Action item: Print every entry below again. Nothing may differ from the original.

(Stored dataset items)
★ ★ ★

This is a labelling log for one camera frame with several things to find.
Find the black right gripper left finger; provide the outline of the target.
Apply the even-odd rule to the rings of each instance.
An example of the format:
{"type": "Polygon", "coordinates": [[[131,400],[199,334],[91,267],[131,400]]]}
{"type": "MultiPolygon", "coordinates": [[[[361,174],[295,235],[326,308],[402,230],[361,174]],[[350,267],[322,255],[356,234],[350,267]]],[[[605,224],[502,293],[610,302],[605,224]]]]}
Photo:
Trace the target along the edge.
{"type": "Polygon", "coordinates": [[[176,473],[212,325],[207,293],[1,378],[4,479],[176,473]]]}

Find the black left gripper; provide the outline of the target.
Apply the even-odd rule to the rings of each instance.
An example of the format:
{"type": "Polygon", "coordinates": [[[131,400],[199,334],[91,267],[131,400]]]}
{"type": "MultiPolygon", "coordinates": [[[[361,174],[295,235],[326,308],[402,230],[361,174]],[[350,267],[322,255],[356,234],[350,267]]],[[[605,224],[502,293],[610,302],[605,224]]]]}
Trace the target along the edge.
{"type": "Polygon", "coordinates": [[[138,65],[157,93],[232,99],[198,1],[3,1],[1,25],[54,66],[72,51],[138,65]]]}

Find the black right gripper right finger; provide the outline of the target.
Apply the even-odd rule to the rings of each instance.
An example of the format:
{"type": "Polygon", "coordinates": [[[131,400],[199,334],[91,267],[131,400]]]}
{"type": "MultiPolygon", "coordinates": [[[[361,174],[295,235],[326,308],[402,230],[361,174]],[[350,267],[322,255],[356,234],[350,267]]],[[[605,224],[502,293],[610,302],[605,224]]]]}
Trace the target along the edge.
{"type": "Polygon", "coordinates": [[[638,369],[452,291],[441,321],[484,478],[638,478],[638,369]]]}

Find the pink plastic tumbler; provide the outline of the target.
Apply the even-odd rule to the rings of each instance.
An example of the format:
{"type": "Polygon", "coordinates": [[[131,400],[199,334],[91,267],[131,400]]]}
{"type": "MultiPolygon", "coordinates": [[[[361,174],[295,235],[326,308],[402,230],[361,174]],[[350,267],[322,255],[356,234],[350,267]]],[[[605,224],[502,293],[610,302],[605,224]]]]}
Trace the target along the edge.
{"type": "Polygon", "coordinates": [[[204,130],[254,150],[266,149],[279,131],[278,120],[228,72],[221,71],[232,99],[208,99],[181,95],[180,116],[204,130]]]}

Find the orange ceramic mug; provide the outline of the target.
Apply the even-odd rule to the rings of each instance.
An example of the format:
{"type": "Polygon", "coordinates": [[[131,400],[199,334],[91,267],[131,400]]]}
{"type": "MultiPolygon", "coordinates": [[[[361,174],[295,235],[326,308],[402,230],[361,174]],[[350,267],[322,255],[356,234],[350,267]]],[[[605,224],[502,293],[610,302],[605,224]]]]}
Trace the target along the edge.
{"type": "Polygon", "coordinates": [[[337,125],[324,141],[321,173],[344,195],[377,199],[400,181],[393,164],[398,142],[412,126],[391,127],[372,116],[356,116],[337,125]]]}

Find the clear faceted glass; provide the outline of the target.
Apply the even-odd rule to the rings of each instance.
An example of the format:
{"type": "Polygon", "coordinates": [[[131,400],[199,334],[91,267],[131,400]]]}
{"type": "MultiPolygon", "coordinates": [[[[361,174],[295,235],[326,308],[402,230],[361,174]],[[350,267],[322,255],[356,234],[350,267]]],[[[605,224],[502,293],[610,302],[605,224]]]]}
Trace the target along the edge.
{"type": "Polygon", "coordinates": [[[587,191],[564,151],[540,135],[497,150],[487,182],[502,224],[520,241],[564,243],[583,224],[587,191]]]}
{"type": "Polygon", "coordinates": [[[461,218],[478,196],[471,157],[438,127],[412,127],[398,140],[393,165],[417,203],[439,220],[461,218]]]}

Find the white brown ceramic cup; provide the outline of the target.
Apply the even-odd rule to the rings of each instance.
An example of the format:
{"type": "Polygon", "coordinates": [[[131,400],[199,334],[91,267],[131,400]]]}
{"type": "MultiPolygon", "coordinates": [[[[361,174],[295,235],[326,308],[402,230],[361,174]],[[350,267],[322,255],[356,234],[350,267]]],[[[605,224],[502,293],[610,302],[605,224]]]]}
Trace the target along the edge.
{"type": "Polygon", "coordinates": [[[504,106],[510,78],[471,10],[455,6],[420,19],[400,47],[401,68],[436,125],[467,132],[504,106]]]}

★ ★ ★

Completed task:
This is a labelling log for one camera frame with several things to find.
Find the black right gripper left finger; provide the outline of the target.
Apply the even-odd rule to the rings of each instance.
An example of the format:
{"type": "Polygon", "coordinates": [[[131,400],[199,334],[91,267],[131,400]]]}
{"type": "MultiPolygon", "coordinates": [[[[361,174],[295,235],[326,308],[402,230],[361,174]],[[350,267],[322,255],[356,234],[350,267]]],[[[605,224],[502,293],[610,302],[605,224]]]]}
Photo:
Trace the target along the edge.
{"type": "Polygon", "coordinates": [[[176,473],[212,325],[207,293],[1,378],[4,479],[176,473]]]}

Find the black left gripper; provide the outline of the target.
Apply the even-odd rule to the rings of each instance.
An example of the format:
{"type": "Polygon", "coordinates": [[[131,400],[199,334],[91,267],[131,400]]]}
{"type": "MultiPolygon", "coordinates": [[[[361,174],[295,235],[326,308],[402,230],[361,174]],[[350,267],[322,255],[356,234],[350,267]]],[[[605,224],[502,293],[610,302],[605,224]]]]}
Trace the target along the edge.
{"type": "Polygon", "coordinates": [[[138,65],[157,93],[232,99],[198,1],[3,1],[1,25],[54,66],[72,51],[138,65]]]}

Find the black right gripper right finger; provide the outline of the target.
Apply the even-odd rule to the rings of each instance.
An example of the format:
{"type": "Polygon", "coordinates": [[[131,400],[199,334],[91,267],[131,400]]]}
{"type": "MultiPolygon", "coordinates": [[[[361,174],[295,235],[326,308],[402,230],[361,174]],[[350,267],[322,255],[356,234],[350,267]]],[[[605,224],[502,293],[610,302],[605,224]]]]}
Trace the target along the edge.
{"type": "Polygon", "coordinates": [[[638,369],[452,291],[441,321],[484,478],[638,478],[638,369]]]}

Find the pink plastic tumbler; provide the outline of the target.
Apply the even-odd rule to the rings of each instance.
An example of the format:
{"type": "Polygon", "coordinates": [[[131,400],[199,334],[91,267],[131,400]]]}
{"type": "MultiPolygon", "coordinates": [[[[361,174],[295,235],[326,308],[402,230],[361,174]],[[350,267],[322,255],[356,234],[350,267]]],[[[605,224],[502,293],[610,302],[605,224]]]]}
Trace the target along the edge.
{"type": "Polygon", "coordinates": [[[204,130],[254,150],[266,149],[279,131],[278,120],[228,72],[221,71],[232,99],[208,99],[181,95],[180,116],[204,130]]]}

Find the orange ceramic mug; provide the outline of the target.
Apply the even-odd rule to the rings of each instance.
An example of the format:
{"type": "Polygon", "coordinates": [[[131,400],[199,334],[91,267],[131,400]]]}
{"type": "MultiPolygon", "coordinates": [[[[361,174],[295,235],[326,308],[402,230],[361,174]],[[350,267],[322,255],[356,234],[350,267]]],[[[605,224],[502,293],[610,302],[605,224]]]]}
Trace the target along the edge.
{"type": "Polygon", "coordinates": [[[337,125],[324,141],[321,173],[344,195],[377,199],[400,181],[393,164],[398,142],[412,126],[391,127],[372,116],[356,116],[337,125]]]}

Find the clear faceted glass; provide the outline of the target.
Apply the even-odd rule to the rings of each instance.
An example of the format:
{"type": "Polygon", "coordinates": [[[131,400],[199,334],[91,267],[131,400]]]}
{"type": "MultiPolygon", "coordinates": [[[[361,174],[295,235],[326,308],[402,230],[361,174]],[[350,267],[322,255],[356,234],[350,267]]],[[[605,224],[502,293],[610,302],[605,224]]]]}
Trace the target along the edge.
{"type": "Polygon", "coordinates": [[[587,191],[564,151],[540,135],[497,150],[487,182],[502,224],[520,241],[564,243],[583,224],[587,191]]]}
{"type": "Polygon", "coordinates": [[[461,218],[478,196],[471,157],[438,127],[412,127],[398,140],[393,165],[417,203],[439,220],[461,218]]]}

Find the white brown ceramic cup; provide the outline of the target.
Apply the even-odd rule to the rings of each instance.
An example of the format:
{"type": "Polygon", "coordinates": [[[131,400],[199,334],[91,267],[131,400]]]}
{"type": "MultiPolygon", "coordinates": [[[[361,174],[295,235],[326,308],[402,230],[361,174]],[[350,267],[322,255],[356,234],[350,267]]],[[[605,224],[502,293],[610,302],[605,224]]]]}
Trace the target along the edge.
{"type": "Polygon", "coordinates": [[[504,106],[510,78],[471,10],[455,6],[420,19],[400,47],[401,68],[436,125],[467,132],[504,106]]]}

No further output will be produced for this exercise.